靠窗的位置,穿過透明的玻璃,照進來的明亮陽光,卻隻投射出一道模糊的影子。
七彩琉璃花瓶中放著一束潔白的鮮花。
如果剛好有人路過,不經意地向內一瞥,會看令他倍感詭異的畫麵——花朵被拿起,憑空地飄在桌上,如同被無形的絲線牽動擺弄的木偶。
“我們來這裡和你見麵,可不是為了喝咖啡的。”特級咒靈漏瑚將花扔進瓶中,不耐煩的把手搭在餐桌上,語氣輕蔑,“說要談合作,卻拿不出相應的籌碼。人類,哼,可笑至極。”

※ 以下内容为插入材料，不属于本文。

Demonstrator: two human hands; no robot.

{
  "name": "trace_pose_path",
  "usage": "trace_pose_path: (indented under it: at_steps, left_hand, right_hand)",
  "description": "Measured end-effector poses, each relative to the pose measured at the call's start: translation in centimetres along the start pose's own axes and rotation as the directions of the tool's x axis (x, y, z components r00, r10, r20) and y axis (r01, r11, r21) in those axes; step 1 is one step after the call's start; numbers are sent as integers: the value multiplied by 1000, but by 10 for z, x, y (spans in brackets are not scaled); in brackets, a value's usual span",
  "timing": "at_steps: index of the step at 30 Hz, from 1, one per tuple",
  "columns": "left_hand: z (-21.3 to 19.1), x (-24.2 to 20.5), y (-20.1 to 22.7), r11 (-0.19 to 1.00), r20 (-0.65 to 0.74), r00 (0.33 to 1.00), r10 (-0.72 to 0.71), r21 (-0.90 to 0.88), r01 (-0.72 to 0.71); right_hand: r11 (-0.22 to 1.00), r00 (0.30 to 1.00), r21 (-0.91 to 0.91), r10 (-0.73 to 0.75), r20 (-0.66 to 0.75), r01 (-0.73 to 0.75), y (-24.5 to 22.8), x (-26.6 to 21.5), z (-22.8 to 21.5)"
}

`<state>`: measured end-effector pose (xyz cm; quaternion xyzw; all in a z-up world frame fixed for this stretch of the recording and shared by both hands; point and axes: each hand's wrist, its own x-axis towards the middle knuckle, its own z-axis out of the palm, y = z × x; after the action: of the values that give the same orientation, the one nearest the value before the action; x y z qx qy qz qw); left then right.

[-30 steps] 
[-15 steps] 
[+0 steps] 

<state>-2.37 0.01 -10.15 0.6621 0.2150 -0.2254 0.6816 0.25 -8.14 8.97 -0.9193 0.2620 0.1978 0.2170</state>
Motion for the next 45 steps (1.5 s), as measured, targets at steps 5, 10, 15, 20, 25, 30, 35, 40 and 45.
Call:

他對麵的男人將買來的花重新抽出來,放在指間把玩,像是在欣賞,又像是在琢磨。
“可笑麼?”羂索用悠然的語調,不緊不慢地說,“讓我來給你們講個故事吧。”
“你覺得僅靠一個故事,就能打動我們?”花禦問道。
“這得取決於,你們是否相信這個故事。”
“哎呀~”真人百無聊賴地倚靠在牆邊,將挑選的目光放在過往的路人間逡巡,“反正也沒事乾,聽你說說也行。”